Is the Space Complexity O(number_rows + number_cols) for Breadth First Search on a Grid. This is an attempt to show my reasoning:
For example, the flood fill question is described here:
The flood fill algorithm using breadth first search (queue) has space complexity: O(number_rows + number_cols).
Why? Suppose you start at the top left corner (or coordinate (0,0)). Going to the right we will get at most O(number_cols) in the queue. When we reached the end of the column we can then start going down from coordinate (0, 0) giving us O(number_cows + number_cols) in the queue.

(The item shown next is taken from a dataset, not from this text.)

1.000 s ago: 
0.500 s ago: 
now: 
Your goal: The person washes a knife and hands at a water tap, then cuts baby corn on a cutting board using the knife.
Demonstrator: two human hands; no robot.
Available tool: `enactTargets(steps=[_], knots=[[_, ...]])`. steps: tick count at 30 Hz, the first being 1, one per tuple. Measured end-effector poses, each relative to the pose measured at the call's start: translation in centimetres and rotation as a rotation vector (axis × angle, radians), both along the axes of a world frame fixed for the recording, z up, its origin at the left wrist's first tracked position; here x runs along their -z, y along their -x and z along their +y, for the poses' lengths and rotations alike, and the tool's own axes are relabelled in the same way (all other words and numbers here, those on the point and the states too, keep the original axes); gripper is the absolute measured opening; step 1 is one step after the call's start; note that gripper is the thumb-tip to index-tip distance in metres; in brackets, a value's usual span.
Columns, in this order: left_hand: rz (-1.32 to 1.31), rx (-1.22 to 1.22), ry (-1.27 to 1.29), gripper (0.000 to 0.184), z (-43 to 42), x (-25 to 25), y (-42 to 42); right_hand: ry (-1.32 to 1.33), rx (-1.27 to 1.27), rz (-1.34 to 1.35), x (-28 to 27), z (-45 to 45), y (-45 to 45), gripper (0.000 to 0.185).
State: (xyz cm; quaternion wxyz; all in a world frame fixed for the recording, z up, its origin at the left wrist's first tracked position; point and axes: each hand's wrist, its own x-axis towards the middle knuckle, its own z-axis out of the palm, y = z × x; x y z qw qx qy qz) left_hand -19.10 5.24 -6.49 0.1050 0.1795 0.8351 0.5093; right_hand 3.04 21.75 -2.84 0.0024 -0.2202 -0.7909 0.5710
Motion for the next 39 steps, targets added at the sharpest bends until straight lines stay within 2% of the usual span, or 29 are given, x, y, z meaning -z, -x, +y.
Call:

Then, is it the case that many of the questions where we use breadth first search on a grid we will get space complexity of O(number_rows + number_cols). For example:
- Flood Fill question above,
- Maze where we have to find the shortest path from start to exit,
- Finding number of islands (reference below)
But for 3) finding the number of islands, it looks like some people are saying the space complexity is O(number_rows * number_cols) from : https://stackoverflow.com/questions/50901203/dfs-and-bfs-time-and-space-complexities-of-number-of-islands-on-leetcode
On the other hand, I would assume that the space complexity of dfs on a grid is O(number_rows * number_cols)
The questions are as follows based on the above:
- Is the space complexity of breadth first search on a grid: O(number_rows + number_cols)?
- Is the space complexity of depth first search on a grid: O(number_rows * number_cols)?